The Mexican Flyboy by Alfredo Véa
Norman, Oklahoma. University of Oklahoma Press. 2016. 338 pages.
The Mexican Flyboy reads like a surrealist dream: it is a fairy tale for adults, a novel where clairvoyant superheroes (Mandrake the Magician) and historical figures (Joan of Arc, Jesse Washington, and Ethel Rosenberg, among others) are brought to life by an incantatory language that animates and reenacts a history of unparalleled horrors, unrelenting fanaticism, and crowd complicity.
The lead character is Simon Vegas, a university professor and Vietnam veteran who takes wing on his Antikythera device to each place and moment of execution of persons falsely or maliciously accused in the past, gently transporting the suffering and maimed to a retirement resort in Boca Raton, Florida. A vast mural with satire and irony as the dominant palette, The Mexican Flyboy sketches the life of a skydiver by the name of Sophia Hanlon and reiterates the traumatic memories of her free-falling death in a California vineyard that haunt Simon Vegas most of his life. From this incident, the novel unfolds into a collage of interrelated stories: a bildungsroman, a war narrative, the detailed record of the gestation and birth of a baby girl, and a critique of the mob behavior of peoples, from ancient times to recent US history.
In Alfredo Véa’s previous novels, language is vigorously raised beyond the story level, with an emphasis on style, ingenious storytelling (in the tradition of Don Quixote), and on details pertaining to the novel’s organic form. In The Mexican Flyboy, the verbal craft reaches a higher spiraling point with passages suggestive of poetic ambiguity (“Slip a modest flurry into a swelling bodice of billowing curtains, and men will see angels”). In the narrative, an expressiveness of a higher order engages the perplexed reader in a play of mixed genres—novel, poetry, essay, autobiography—that ambitiously expand the limits of representation. Alternate realities and multiple vantage points thus constitute the novel’s conceptual core, projecting into the field of our reading eyes a virtual world where characters interact across time and space and where the Antikythera device functions as a rhetorical figure for “time travel” into the past, therefore as the metaphor of our repressed memories and the world’s historical unconscious.
Véa’s inventive will is biblical but with deep roots in ancient Mexico. In the novel’s prologue the Word is the breath and spirit of creation, with the entire novel bound into a desired totality where poetry and an array of gusts and gales herald the incoming Toltec god of wind: Ehecatl Quetzalcóatl, the inventor of the Mesoamerican calendar, creator of humanity, and a culture hero with an avowed aversion to human sacrifice. Véa chisels his novel with the glyphs and geometric artistry engraved in the Aztec Sun Stone, insinuating in its calendrical wheels a twinning or symmetrical relation with the brass knobs and wheels in the Antikythera device that calibrate the year, the day, and hour of human suffering and absolution.

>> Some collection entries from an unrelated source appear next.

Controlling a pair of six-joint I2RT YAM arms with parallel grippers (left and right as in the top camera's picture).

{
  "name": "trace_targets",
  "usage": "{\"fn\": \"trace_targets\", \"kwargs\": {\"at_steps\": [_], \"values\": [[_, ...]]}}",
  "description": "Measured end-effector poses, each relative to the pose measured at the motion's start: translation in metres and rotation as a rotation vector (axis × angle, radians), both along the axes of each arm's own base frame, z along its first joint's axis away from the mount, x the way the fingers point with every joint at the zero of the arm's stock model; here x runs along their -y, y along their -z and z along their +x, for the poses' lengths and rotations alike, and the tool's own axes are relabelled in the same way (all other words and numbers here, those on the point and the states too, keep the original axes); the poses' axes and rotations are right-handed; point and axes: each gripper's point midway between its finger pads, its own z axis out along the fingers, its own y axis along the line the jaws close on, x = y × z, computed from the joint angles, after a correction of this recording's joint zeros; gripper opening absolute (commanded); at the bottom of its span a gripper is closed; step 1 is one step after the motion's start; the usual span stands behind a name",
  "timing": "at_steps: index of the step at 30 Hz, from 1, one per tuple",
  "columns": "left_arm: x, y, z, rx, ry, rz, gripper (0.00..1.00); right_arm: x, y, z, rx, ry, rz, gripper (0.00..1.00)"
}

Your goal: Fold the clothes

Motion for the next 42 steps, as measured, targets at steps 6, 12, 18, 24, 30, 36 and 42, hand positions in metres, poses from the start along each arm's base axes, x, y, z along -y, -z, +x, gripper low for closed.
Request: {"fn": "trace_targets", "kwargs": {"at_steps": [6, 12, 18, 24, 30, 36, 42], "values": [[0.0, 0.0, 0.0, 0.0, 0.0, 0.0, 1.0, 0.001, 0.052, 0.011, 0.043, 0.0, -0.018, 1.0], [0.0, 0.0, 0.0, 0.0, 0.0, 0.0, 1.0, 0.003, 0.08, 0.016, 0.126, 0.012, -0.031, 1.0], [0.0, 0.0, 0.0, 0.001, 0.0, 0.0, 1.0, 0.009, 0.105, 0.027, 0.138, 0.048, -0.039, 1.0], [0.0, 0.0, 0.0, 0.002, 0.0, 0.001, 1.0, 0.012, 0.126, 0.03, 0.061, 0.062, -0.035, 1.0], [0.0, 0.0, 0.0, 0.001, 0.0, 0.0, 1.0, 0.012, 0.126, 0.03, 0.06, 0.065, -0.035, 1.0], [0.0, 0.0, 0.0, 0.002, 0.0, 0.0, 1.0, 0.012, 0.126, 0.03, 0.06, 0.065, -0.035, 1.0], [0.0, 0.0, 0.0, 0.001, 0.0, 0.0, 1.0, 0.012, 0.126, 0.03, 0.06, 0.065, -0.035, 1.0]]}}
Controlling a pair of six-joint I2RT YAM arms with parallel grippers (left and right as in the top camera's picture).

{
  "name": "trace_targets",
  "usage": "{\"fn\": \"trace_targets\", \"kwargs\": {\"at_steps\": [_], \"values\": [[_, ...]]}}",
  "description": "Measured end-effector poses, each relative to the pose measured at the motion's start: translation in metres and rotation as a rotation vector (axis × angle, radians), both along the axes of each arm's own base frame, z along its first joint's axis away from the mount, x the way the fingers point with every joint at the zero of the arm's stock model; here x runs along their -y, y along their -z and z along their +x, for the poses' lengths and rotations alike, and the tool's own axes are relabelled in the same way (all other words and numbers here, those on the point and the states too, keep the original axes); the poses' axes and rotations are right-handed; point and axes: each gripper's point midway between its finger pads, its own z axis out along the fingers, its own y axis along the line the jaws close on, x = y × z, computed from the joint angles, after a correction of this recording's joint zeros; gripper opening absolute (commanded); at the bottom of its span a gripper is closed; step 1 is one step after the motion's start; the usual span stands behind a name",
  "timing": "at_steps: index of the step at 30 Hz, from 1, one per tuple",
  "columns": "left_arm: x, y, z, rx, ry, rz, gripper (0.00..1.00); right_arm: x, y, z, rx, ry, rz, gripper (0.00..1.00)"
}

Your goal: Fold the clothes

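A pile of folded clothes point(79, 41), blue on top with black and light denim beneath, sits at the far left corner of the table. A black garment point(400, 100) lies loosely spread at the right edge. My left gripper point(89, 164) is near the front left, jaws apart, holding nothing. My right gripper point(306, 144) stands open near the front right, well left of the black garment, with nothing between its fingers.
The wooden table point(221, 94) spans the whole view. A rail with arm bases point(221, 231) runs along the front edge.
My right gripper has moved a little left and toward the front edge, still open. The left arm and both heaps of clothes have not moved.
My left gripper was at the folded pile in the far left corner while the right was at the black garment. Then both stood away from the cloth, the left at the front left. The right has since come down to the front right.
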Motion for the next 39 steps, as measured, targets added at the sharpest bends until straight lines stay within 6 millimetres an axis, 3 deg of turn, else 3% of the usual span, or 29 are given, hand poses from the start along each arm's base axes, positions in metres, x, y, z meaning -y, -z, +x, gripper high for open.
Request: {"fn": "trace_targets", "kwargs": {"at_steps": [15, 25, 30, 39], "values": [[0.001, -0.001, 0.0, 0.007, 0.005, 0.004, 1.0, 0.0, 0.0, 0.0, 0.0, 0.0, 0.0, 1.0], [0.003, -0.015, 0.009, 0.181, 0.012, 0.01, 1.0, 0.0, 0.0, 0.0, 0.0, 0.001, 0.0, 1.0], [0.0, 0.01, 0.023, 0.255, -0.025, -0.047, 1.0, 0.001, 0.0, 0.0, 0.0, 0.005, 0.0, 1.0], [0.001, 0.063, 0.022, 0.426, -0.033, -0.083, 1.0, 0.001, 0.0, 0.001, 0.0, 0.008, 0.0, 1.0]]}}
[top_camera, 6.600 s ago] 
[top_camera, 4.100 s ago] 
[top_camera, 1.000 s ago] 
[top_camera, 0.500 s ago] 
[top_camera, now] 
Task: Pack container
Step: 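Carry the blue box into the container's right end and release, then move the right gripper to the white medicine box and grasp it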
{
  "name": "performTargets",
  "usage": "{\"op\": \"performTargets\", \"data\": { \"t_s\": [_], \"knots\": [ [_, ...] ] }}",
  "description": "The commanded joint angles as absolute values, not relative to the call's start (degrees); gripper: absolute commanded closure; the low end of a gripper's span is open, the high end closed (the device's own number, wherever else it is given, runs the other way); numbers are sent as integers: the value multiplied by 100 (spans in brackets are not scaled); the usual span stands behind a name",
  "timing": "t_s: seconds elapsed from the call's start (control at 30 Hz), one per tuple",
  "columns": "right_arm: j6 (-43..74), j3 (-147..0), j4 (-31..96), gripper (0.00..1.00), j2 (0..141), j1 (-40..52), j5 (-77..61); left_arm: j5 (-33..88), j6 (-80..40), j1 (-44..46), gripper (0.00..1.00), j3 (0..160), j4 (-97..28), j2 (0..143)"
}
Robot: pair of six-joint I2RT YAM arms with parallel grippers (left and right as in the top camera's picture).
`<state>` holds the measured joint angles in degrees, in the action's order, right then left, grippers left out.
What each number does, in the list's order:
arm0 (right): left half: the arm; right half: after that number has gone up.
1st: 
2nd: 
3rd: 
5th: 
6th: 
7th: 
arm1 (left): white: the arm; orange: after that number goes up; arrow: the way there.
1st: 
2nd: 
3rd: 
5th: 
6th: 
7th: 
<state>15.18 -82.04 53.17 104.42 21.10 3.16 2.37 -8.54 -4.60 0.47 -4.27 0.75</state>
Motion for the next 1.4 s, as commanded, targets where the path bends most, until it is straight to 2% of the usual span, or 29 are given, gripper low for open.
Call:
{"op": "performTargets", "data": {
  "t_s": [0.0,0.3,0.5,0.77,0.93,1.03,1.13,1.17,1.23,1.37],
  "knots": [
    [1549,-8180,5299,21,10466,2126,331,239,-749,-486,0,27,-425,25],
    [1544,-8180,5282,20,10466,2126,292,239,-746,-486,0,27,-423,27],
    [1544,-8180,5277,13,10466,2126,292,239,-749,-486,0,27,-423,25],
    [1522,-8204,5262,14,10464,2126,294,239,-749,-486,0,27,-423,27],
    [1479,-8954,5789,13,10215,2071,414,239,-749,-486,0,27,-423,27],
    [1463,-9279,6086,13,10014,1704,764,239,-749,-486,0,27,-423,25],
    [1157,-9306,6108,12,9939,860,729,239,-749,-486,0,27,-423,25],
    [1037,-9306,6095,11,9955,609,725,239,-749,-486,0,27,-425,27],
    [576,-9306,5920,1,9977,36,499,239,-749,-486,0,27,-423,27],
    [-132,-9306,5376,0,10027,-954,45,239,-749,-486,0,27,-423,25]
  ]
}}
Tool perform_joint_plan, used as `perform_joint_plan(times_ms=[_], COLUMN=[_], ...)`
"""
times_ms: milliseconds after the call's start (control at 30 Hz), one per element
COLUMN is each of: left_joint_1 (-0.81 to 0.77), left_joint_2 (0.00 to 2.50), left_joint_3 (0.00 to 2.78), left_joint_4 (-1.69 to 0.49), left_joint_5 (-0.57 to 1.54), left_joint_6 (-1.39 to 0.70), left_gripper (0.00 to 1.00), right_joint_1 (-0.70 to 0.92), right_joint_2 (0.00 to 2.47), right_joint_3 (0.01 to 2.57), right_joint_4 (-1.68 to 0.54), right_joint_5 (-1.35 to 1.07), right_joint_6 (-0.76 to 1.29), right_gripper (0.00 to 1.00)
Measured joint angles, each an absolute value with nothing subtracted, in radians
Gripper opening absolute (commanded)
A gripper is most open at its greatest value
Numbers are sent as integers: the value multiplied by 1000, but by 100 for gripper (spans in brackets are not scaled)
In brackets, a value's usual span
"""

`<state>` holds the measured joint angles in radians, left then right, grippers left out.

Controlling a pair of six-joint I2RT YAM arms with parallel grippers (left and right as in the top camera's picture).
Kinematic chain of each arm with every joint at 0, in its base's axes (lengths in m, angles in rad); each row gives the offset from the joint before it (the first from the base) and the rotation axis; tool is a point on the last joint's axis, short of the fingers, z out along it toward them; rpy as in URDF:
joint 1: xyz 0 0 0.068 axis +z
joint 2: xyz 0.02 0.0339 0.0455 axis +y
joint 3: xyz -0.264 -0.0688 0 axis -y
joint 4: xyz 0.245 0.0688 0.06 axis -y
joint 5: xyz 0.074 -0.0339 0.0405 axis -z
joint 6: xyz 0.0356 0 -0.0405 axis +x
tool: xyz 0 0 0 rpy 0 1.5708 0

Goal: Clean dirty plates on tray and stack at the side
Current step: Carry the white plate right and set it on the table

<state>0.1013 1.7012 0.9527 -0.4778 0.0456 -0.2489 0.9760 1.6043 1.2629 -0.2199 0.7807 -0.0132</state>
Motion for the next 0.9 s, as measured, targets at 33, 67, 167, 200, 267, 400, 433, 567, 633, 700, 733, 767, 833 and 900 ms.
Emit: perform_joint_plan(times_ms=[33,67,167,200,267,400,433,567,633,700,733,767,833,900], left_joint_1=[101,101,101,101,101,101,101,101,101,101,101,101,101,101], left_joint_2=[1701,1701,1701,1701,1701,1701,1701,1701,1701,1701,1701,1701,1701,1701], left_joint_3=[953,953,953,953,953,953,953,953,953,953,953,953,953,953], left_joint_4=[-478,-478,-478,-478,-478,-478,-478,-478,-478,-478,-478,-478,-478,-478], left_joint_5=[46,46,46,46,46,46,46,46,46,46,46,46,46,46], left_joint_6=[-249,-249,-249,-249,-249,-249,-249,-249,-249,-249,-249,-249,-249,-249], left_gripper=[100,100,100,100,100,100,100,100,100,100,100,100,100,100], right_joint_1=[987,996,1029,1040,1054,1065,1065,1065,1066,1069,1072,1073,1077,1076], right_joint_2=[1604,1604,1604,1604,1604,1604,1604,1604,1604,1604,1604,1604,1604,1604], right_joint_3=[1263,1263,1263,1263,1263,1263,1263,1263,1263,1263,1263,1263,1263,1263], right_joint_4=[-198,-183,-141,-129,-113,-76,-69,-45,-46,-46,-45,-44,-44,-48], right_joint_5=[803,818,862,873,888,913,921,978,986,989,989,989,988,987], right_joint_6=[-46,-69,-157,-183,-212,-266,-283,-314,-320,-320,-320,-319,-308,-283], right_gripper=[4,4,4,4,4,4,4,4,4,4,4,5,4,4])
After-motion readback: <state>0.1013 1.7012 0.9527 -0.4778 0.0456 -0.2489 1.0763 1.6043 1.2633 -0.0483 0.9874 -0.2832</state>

In the novel’s epilogue the theme is Hebrew history, with Hitler’s Germany and the Jewish Holocaust as the time and place where humanity’s hatreds and horrors culminate. Ezequiel, Simon’s friend, inherits the Antikythera device, travels back to the Nazi concentration camp at Bergen-Belsen, and transports a budding Annelies Marie Frank to Boca Raton as the novel’s last deliverance. In this closing section of the novel, a triad of artists, creators, and writers triggers the reader’s epiphany: Ehecatl, Elohim, and Anne Frank call on us to remember, and to name the past for what it really was.